(Problem):
Go through the entries below and print, exactly, the lines starting at the one with "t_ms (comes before" and ending at the one with "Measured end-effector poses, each", keeping both ends and no others.

[Records from a data source]
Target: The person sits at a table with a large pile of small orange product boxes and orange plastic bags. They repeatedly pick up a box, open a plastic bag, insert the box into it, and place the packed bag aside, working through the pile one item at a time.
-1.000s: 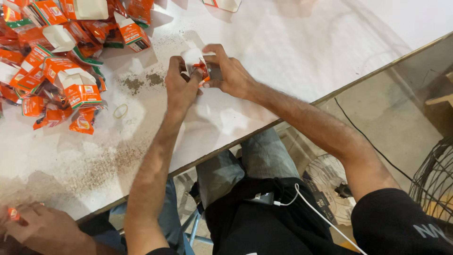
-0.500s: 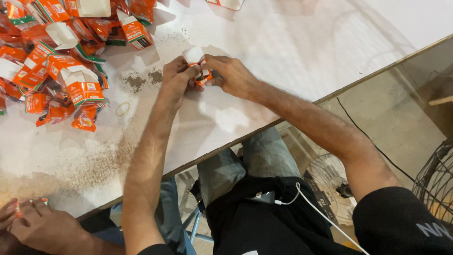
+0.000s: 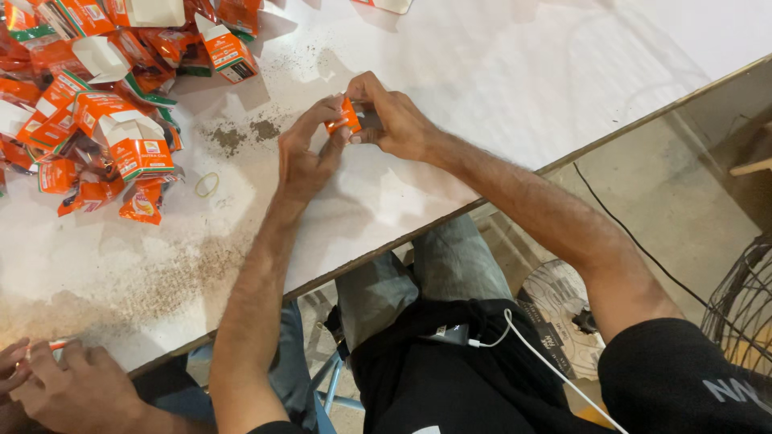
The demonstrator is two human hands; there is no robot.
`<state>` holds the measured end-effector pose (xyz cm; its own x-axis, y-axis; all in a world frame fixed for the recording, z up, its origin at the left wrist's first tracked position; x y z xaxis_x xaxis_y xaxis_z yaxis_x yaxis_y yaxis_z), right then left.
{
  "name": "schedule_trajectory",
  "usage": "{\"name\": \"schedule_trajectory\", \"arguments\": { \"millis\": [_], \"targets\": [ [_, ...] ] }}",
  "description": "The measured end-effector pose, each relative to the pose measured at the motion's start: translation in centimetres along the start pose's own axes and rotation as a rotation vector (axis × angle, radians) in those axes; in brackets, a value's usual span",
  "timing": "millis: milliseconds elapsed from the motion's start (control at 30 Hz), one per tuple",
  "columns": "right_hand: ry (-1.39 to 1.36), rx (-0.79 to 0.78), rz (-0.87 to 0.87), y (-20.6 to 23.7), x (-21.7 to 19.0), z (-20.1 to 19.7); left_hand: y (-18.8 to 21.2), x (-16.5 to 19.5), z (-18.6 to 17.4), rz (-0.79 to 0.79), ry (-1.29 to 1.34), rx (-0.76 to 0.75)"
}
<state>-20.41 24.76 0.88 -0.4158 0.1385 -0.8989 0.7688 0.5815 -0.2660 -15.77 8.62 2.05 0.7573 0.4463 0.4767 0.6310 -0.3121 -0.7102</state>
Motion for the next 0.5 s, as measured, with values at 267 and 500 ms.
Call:
{"name": "schedule_trajectory", "arguments": {
  "millis": [267,500],
  "targets": [
    [0.197,0.047,-0.150,0.6,-1.2,0.0,0.1,1.6,0.4,0.276,-0.175,-0.137],
    [0.326,0.249,-0.150,0.8,-1.0,-1.8,-1.5,0.6,0.9,0.248,-0.241,-0.187]
  ]
}}
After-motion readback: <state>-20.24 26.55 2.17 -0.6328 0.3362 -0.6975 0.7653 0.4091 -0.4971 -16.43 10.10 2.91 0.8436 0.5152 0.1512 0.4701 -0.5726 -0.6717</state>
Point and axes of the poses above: each hand's wrist, its own y-axis away from the middle knuckle, its own z-axis out of the palm, x = y × z, the point moved 6 cm from there along -y, towards the middle knuckle, and after that the axes turned 13 degrees about z, right-handed, at the moved point
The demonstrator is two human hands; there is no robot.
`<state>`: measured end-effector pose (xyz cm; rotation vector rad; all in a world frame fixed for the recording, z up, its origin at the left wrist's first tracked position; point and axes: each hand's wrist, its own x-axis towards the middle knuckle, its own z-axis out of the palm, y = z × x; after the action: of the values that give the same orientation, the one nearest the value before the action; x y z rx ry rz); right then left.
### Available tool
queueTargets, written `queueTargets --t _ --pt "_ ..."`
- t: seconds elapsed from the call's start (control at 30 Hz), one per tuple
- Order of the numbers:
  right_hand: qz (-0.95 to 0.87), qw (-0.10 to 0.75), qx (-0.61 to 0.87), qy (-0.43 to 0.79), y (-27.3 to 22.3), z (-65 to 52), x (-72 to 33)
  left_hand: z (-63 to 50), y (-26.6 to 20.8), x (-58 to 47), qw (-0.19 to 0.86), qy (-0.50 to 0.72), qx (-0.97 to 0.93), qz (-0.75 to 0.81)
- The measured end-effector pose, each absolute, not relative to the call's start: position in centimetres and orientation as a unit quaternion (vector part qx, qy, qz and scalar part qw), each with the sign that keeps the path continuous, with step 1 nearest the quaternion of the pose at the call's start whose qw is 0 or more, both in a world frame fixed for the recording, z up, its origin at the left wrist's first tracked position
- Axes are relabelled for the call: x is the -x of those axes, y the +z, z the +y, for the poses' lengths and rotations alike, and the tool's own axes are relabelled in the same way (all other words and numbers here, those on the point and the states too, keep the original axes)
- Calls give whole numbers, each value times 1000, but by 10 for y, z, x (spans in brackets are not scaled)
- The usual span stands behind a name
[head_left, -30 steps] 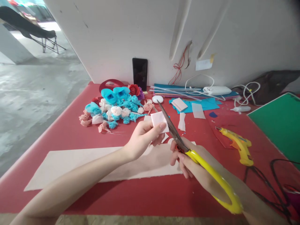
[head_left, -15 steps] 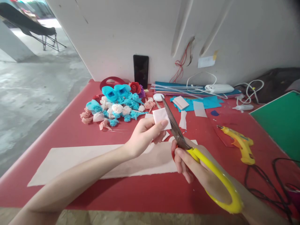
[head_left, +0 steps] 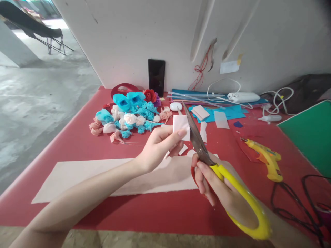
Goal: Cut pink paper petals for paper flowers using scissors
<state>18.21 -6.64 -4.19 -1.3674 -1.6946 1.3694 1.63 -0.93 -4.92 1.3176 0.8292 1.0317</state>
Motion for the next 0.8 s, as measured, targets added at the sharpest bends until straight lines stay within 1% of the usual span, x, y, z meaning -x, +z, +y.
queueTargets --t 0.27,0.37,0.5,0.67,0.8 --pt "-600 281 523 537 -44 -67 -182 -7 -52 -14 608 463 -547 343" --pt "-582 291 522 551 -44 -67 -182 -5 -50 -12 595 477 -545 348" --pt "-548 293 507 597 -47 -66 -182 -2 -47 -9 568 493 -557 351" --pt "-479 311 456 682 -55 -68 -174 -1 -47 -8 576 482 -554 359" --pt "-510 287 479 654 -62 -72 -168 -3 -47 -7 571 465 -565 372"
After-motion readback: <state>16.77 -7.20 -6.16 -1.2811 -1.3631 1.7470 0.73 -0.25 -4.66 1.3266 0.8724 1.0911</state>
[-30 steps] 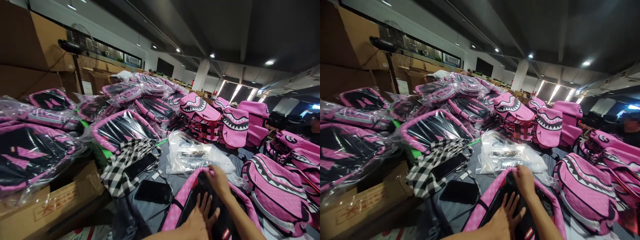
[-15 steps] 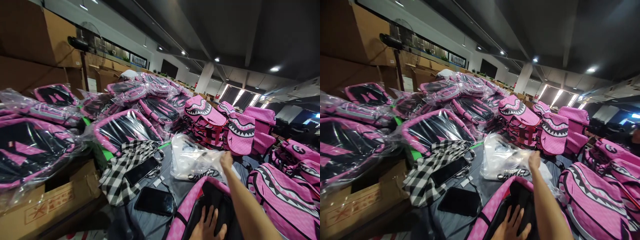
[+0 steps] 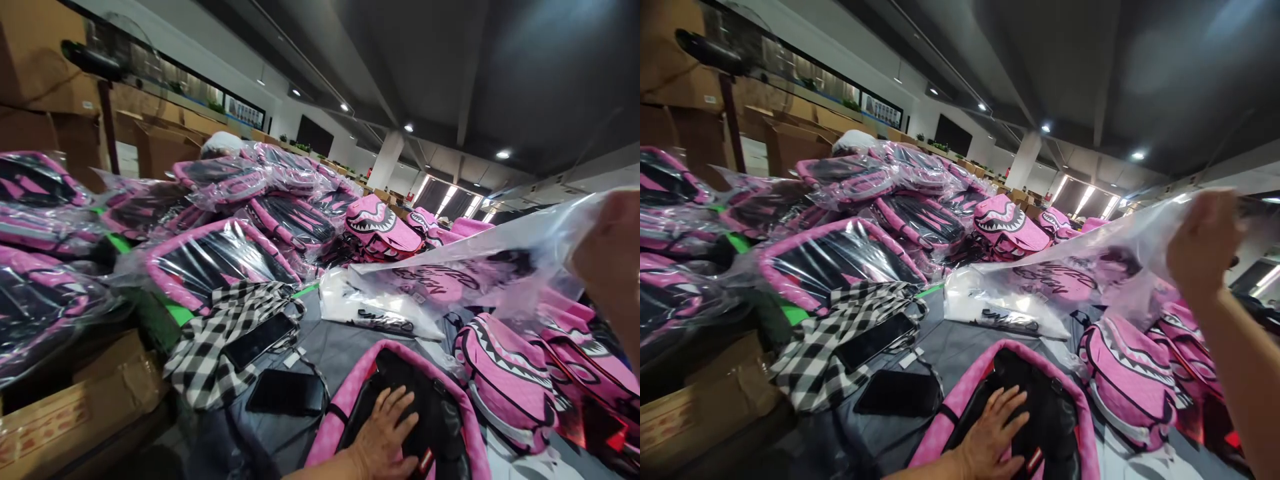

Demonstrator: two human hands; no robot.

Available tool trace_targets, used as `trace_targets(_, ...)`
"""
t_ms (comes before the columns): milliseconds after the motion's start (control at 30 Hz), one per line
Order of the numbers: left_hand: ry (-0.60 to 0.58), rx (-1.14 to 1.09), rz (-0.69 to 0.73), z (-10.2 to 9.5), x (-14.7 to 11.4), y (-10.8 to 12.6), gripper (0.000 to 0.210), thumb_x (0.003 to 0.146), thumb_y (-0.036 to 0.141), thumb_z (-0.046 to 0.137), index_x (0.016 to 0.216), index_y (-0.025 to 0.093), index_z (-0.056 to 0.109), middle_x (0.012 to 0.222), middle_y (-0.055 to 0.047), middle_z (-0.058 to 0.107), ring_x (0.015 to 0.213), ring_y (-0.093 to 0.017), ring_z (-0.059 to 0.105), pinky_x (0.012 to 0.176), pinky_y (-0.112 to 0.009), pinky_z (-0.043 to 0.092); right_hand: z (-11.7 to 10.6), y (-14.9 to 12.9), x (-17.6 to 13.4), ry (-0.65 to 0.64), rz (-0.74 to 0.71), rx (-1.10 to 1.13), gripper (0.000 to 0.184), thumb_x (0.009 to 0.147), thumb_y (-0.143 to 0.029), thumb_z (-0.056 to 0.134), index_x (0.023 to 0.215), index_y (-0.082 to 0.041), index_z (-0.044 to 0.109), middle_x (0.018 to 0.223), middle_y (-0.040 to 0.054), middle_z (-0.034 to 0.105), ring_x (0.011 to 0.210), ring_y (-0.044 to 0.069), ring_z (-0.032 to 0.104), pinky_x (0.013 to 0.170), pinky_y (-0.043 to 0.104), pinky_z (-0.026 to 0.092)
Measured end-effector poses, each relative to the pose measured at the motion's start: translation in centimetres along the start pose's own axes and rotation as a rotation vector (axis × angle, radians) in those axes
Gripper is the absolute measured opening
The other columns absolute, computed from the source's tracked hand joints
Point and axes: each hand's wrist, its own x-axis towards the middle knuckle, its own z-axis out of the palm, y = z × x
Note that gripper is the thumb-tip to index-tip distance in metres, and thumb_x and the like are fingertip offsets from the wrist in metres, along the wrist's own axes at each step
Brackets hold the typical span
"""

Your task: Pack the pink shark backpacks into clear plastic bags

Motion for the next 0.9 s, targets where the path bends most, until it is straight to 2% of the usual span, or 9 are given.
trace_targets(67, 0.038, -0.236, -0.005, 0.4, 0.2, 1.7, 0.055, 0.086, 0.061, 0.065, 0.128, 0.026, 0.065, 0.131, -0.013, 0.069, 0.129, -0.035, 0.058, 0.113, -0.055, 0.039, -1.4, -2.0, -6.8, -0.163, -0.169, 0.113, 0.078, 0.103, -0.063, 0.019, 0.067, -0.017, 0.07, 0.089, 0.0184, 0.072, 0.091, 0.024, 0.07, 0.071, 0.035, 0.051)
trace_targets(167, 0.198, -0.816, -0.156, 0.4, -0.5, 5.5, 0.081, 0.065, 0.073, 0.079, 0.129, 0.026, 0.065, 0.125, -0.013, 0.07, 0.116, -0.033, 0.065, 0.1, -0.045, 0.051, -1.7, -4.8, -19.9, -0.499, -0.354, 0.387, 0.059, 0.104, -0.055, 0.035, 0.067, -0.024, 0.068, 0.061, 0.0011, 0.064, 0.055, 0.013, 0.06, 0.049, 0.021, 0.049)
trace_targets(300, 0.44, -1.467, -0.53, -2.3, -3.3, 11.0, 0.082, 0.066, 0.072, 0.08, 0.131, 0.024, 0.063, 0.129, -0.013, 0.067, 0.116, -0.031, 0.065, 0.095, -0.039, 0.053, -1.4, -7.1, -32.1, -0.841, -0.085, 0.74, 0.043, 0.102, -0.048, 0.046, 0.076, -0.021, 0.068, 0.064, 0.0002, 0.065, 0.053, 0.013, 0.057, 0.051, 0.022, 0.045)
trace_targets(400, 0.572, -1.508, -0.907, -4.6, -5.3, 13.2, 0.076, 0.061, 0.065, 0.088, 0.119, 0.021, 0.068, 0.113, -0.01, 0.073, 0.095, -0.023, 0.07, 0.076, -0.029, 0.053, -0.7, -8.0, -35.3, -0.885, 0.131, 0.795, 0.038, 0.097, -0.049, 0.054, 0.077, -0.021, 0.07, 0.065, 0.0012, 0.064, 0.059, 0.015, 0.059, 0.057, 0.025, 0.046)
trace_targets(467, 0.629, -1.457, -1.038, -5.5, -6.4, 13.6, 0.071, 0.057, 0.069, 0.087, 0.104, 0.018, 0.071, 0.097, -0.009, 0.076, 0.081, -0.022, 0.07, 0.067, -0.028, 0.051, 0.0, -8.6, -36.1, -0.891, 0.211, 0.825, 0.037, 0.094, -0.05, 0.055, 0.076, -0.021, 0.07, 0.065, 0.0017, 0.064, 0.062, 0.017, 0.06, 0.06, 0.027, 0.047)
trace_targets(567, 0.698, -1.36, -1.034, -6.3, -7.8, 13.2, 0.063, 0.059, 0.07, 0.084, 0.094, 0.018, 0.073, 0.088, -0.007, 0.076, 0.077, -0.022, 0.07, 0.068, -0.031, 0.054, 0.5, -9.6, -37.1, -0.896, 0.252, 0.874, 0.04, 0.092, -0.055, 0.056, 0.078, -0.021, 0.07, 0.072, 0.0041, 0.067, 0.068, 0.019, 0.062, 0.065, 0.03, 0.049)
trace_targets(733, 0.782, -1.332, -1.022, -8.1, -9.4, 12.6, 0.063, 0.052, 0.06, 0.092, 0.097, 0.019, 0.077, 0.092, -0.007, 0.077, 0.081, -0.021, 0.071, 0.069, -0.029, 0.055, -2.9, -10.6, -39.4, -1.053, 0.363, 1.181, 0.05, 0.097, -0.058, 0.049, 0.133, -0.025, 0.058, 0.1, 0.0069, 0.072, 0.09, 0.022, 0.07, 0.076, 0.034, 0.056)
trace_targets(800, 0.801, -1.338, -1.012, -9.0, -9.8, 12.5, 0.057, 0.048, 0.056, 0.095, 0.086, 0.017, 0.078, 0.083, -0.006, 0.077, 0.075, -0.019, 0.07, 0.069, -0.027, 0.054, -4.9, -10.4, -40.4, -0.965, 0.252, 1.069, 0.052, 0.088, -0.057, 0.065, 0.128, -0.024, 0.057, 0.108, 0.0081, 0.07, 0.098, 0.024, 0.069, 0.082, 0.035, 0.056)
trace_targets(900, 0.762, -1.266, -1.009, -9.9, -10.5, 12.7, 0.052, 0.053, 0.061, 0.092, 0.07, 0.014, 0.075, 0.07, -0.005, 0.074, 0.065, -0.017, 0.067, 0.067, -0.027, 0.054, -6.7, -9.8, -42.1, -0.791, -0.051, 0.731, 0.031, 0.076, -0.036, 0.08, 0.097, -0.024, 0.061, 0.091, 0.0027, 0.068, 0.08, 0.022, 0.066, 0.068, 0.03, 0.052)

(Answer to the exercise):
t_ms (comes before the columns): milliseconds after the motion's start (control at 30 Hz), one per line
Order of the numbers: left_hand: ry (-0.60 to 0.58), rx (-1.14 to 1.09), rz (-0.69 to 0.73), z (-10.2 to 9.5), x (-14.7 to 11.4), y (-10.8 to 12.6), gripper (0.000 to 0.210), thumb_x (0.003 to 0.146), thumb_y (-0.036 to 0.141), thumb_z (-0.046 to 0.137), index_x (0.016 to 0.216), index_y (-0.025 to 0.093), index_z (-0.056 to 0.109), middle_x (0.012 to 0.222), middle_y (-0.055 to 0.047), middle_z (-0.058 to 0.107), ring_x (0.015 to 0.213), ring_y (-0.093 to 0.017), ring_z (-0.059 to 0.105), pinky_x (0.012 to 0.176), pinky_y (-0.112 to 0.009), pinky_z (-0.043 to 0.092); right_hand: z (-11.7 to 10.6), y (-14.9 to 12.9), x (-17.6 to 13.4), ry (-0.65 to 0.64), rz (-0.74 to 0.71), rx (-1.10 to 1.13), gripper (0.000 to 0.184), thumb_x (0.009 to 0.147), thumb_y (-0.143 to 0.029), thumb_z (-0.056 to 0.134), index_x (0.023 to 0.215), index_y (-0.082 to 0.041), index_z (-0.044 to 0.109), middle_x (0.018 to 0.223), middle_y (-0.040 to 0.054), middle_z (-0.034 to 0.105), ring_x (0.011 to 0.210), ring_y (-0.044 to 0.069), ring_z (-0.032 to 0.104), pinky_x (0.013 to 0.170), pinky_y (-0.043 to 0.104), pinky_z (-0.026 to 0.092)
Measured end-effector poses, each relative to the pose measured at the motion's start: translation in centimetres along the start pose's own axes and rotation as a rotation vector (axis × angle, radians) in those axes

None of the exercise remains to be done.